手のひらを返す内容に唖然とし、思わず彼女を見れば、時々微笑み交りの瞳をこちらに送っているではないか。気持ちを和ませるような目に、照れ笑いを浮かべてはみたものの、心は表情と異なり複雑だった。


(もしかしたら・・・・同情してこんなことを・・・・そうか・・・・きっと、ふて腐れたような顔に見えちゃったんだろうな・・・・でもだからと言って・・・・)


 気の毒だからというお情けならば、願い下げようとも思ったが、

(まぁ、これで話が聞けるんだから良とするか・・・・そうだ。このこともついでに訊いてみようか)

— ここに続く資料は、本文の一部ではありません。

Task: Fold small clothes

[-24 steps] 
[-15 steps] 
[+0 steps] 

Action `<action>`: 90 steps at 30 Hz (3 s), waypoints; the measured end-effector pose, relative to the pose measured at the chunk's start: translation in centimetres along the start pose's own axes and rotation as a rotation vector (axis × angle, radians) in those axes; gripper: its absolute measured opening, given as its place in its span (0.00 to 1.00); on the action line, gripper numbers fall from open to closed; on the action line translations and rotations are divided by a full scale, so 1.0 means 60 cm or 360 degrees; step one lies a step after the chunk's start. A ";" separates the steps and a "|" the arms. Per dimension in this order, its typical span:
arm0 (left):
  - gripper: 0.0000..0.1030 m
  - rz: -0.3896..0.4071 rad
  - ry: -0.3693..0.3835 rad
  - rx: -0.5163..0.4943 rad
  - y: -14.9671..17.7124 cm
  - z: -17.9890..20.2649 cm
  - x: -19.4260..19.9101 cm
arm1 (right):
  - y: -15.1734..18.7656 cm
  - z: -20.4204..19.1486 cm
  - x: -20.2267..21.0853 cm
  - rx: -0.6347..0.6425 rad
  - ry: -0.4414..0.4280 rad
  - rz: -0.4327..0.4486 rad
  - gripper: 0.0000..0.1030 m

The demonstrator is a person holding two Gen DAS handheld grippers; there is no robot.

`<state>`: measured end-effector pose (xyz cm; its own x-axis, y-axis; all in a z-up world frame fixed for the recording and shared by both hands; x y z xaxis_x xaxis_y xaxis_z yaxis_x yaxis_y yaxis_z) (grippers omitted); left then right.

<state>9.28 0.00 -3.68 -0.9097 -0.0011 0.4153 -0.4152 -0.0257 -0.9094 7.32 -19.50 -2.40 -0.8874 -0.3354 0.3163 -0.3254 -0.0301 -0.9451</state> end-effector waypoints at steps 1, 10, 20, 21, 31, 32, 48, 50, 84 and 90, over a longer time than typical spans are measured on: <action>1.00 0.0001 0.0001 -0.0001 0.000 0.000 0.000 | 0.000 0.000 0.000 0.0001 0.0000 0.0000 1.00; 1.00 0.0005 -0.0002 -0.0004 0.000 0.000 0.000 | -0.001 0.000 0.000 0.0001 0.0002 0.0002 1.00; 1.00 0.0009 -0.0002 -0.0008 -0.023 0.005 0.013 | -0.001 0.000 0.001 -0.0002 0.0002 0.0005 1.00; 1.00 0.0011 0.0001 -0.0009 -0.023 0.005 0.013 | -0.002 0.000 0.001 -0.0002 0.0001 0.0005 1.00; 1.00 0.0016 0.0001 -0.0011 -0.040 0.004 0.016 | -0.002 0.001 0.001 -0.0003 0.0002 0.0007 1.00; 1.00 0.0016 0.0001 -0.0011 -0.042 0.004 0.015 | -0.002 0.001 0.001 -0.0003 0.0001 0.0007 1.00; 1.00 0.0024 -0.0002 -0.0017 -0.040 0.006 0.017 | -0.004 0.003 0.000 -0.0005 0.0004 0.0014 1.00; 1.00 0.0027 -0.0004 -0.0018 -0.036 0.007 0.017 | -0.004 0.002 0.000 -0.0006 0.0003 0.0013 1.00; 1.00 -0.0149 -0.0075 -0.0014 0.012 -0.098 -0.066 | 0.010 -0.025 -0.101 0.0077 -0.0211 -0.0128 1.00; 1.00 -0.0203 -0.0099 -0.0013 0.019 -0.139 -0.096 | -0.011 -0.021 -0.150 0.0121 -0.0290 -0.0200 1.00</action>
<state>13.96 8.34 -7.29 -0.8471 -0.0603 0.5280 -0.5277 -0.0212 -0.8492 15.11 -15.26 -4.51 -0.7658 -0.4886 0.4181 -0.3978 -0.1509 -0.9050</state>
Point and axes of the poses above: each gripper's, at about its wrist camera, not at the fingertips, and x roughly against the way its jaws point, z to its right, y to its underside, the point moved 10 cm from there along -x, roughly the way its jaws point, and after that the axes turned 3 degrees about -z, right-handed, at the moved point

 と、素直に受け取り腰を上げる。所詮、少し話を訊く程度だ。何も深刻に考えることでもない。冷静な瞳を送りながらも車庫に進む足取りは軽やかであった。


「え~と、一時間目はどっちへ行ったかな?」

「西の方だったですかね」

「西コースね。ということは・・・・今度は北へ行けば良いんだな・・・・え~と、北、北」

 そう言いながらコースの描かれた地図を探す教官。

「いや、何ね。まだここに来たばかりなんで、よくコースを覚えてないんだよ。アッハッハ・・・・ま、普通車の方はなんとか覚えたんだけど、大型はね~・・・・あった。あった。じゃあ、行きましょう。え~と、まずは右へ出てください」


 若干黒髪を残す白髪頭の教官は、ここに来て初めて出会う顔で、風貌からしてキャリアうん十年。昔気質の厳しいタイプであろうと、勝手に想像と緊張を巡らせる私は、拍子抜けしたように肩の力と表情を緩め、人の良いおじさんといった教官と共に教習所を後にした。

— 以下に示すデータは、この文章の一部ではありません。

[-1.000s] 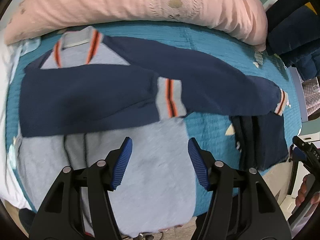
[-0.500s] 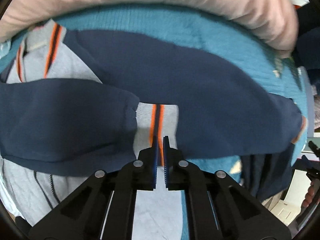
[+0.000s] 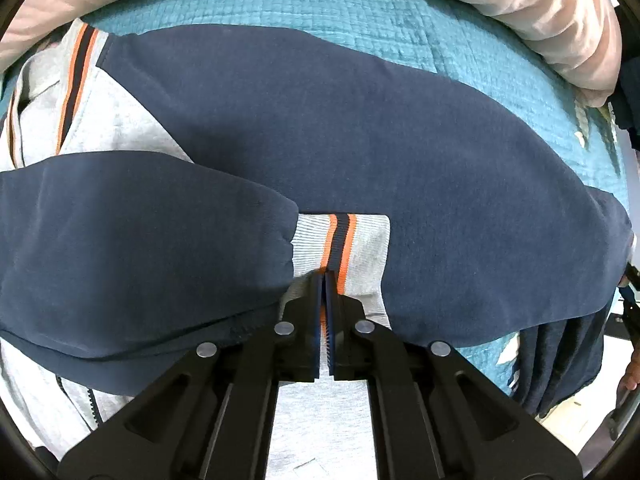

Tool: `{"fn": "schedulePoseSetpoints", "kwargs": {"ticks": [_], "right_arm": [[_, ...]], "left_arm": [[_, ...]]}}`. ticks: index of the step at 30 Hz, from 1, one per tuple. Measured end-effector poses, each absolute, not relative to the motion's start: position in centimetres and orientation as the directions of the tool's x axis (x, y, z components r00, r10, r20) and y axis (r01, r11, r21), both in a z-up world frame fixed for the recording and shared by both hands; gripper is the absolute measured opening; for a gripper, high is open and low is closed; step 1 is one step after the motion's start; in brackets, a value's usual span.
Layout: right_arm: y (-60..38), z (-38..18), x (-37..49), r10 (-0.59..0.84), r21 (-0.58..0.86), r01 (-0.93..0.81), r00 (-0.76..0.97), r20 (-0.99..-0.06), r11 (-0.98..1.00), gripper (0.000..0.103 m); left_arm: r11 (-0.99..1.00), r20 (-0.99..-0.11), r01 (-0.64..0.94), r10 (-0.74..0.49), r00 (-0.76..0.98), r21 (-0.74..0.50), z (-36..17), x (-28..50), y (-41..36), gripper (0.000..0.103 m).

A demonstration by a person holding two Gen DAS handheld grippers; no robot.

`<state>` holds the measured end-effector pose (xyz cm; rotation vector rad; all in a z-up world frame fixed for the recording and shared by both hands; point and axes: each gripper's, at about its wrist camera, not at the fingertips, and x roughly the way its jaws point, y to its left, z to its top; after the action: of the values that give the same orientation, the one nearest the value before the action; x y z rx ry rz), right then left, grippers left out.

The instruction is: Fold large clothes

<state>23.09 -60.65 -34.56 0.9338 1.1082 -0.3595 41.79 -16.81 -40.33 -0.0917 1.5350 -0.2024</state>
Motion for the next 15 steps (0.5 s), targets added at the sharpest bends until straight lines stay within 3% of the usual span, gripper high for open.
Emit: {"fn": "schedulePoseSetpoints", "kwargs": {"ticks": [7, 15], "right_arm": [[-59.2, -31.4, 22.1, 0.160, 0.456, 0.622, 0.472, -0.867, 0.637, 0.013], [-56.0, -25.9, 21.2, 0.184, 0.500, 0.538, 0.534, -0.825, 0.679, 0.013]], "left_arm": [[0.975, -0.977, 0.060, -0.213, 0.006, -0.212, -39.6, 42.0, -16.1, 0.003], [0.962, -0.966, 0.141, -0.247, 0.082, -0.234, -32.9, 40.3, -17.0, 0.003]]}}
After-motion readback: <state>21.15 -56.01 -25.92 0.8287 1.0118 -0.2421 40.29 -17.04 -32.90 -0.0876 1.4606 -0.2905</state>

「この先の交差点を・・・・あ、ごめんごめん。え~次の次ですね」


 時々、地図を眺めながらの頼りない道案内に、隣でハンドルを握る私も気が気ではないが、そこは勝手知ったる町並み、横から助太刀して不慣れな教官を助けたりもする。

 教習していることすら忘れそうだった。

 二時間目ならではのリラックスを引き連れ、車が市街地へと差しかかろうとした時、ふとした疑問から、

「なんだか遠回りして来たような気がしますね」

 と、教官に尋ねる。

「そうですね。大型は普通車と違ってどこでも走れないからね。特に町の中になるほど、どこでもそうだけど通れない場所が多いよ」


 言われて見れば至る場所に大型走行禁止、あるいは左折禁止などの標識が張り巡らされている。

(そういや、うちのお客さんたちも、どこを抜けて行くかなんて話してたっけ・・・・)

 頭にそんなことを過らせれば、すっかり普通免許で乗れる四トンの感覚で運転していたと気づくのであった。

(そうだ・・・・なりは小さいけど大型なんだった)

 余裕から来る散漫な気持ちを一度引き締め直し、トラックは穏やかな日差しの中を一路北へと向かった。

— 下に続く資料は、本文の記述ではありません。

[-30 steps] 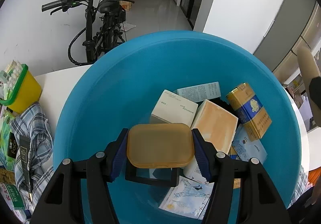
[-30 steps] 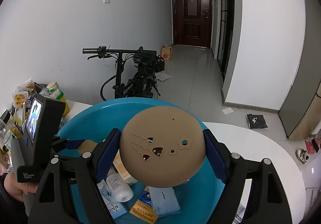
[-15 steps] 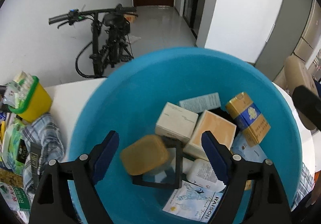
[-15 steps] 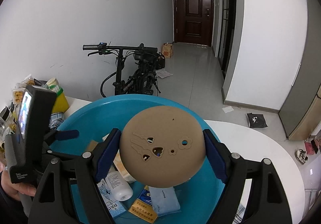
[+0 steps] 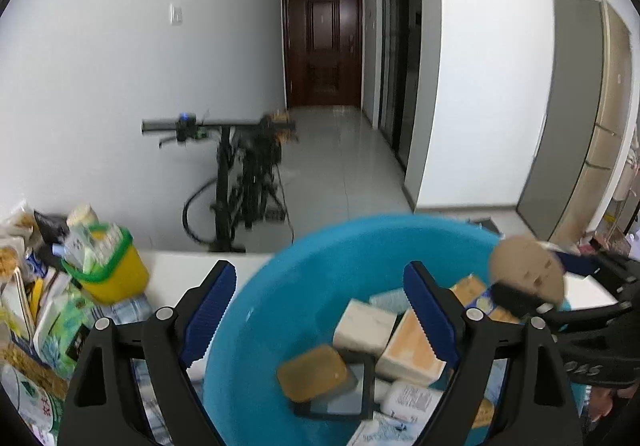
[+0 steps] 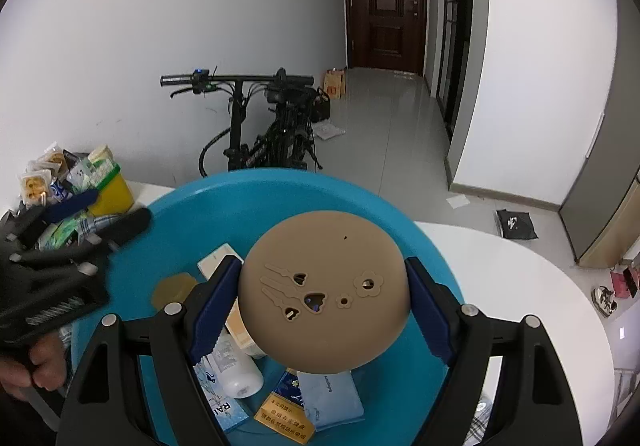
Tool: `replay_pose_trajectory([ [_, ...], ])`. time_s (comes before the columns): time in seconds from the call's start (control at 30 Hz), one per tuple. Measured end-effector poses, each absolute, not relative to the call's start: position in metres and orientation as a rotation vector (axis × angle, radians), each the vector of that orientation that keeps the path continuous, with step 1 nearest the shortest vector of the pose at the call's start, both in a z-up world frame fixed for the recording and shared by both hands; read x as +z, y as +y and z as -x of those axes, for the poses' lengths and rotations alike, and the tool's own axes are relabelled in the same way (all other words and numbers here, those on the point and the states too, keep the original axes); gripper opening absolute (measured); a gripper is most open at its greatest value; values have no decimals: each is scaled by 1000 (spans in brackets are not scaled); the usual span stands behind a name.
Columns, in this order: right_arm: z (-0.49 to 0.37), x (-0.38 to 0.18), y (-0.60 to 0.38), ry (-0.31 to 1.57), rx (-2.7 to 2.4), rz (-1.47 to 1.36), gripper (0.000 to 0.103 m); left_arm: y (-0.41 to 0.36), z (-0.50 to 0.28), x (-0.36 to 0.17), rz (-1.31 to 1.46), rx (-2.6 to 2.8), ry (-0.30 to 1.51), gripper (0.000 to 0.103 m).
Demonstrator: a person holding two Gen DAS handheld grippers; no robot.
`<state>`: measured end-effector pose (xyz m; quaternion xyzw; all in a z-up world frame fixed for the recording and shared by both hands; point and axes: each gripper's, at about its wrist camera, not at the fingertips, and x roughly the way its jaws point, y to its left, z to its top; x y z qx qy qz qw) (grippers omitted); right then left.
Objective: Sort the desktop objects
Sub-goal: 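Open the left gripper to drop the orange pad while the right opens to drop the disc, then lift both open grippers up out of the blue basin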
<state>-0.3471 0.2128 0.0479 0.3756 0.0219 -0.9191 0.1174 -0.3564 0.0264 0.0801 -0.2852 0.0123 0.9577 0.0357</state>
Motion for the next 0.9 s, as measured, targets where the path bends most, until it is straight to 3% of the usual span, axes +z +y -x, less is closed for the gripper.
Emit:
replay_pose_trajectory([
  [0.37, 352, 35, 215, 82, -2647, -1175, 80, 22, 356, 87, 839, 2941, 15, 88],
  [0.67, 351, 43, 220, 67, -2694, -1154, 95, 25, 353, 86, 833, 2935, 13, 88],
  [0.9, 351, 47, 222, 52, -2718, -1136, 96, 25, 350, 88, 799, 2959, -12, 88],
])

「え~と・・・・あれっ?ちょっと止まってくれるかい?」

 市街地を外れ周りに田畑の見える道をのんびり走っていると、横から不安そうな声がする。


 ブォ~~ッ・・・・ガラガラガラ・・・・・・。


「確か、この辺りを曲がると思ったんだけど・・・・もう少し先だったかな?斎場ってのは、もっと先かい?」

「あ、斎場ならそこに見えるのがそうですよ」

「あ~あれかい。だとするとだな・・・・その手前を曲がるんだけど・・・・この道だったかな?」

「・・・・・・だったら、ここは大型も入れそうですから、ちょっと行ってみますか?もし違ってたら頭振ってUターンしますから」

「それもそうだな。じゃあ、行ってみよう」

 広がる景色よりも余っ程、車内の方が長閑であると思った。

「え~・・・・ん~・・・・」


 地図を食い入るように眺める教官を横目に、ゆっくりと進んで行くものの、次第に道幅は狭くなり、ついには大型一台がやっとというほどになったため、

「ここはやっぱり違いますかね?この先は狭くなる一方だからUターンしますか?ここならちょうど回れそうだし・・・・」

 と、引き返そうと促しても、

「あ~・・・・もう少し行って見てくれないかな?確かここだったような・・・・気が・・・・」

 トラックを更に進める私は気が気ではない。舗装してあるとはいえ、最早すれ違いなど出来ないような田舎道なのである。これでもし違ったら、延々とバックで下がらなければならないなどと不安の色を覗かせていた時、

「あ~!そうそう。この道で良いんだ」

 と、教官が確信したように言い、地図まで離してしまうのだから、私もさすがに驚いた。

「え!?・・・・ここで良いんですか?かなりいっぱいですよ」

「いや、大丈夫。ちゃんと曲がれるから」


 突き当たりの丁字路の狭さよりも、こんな道が大型のコースになっていることの方が、どうにも信じられなかった。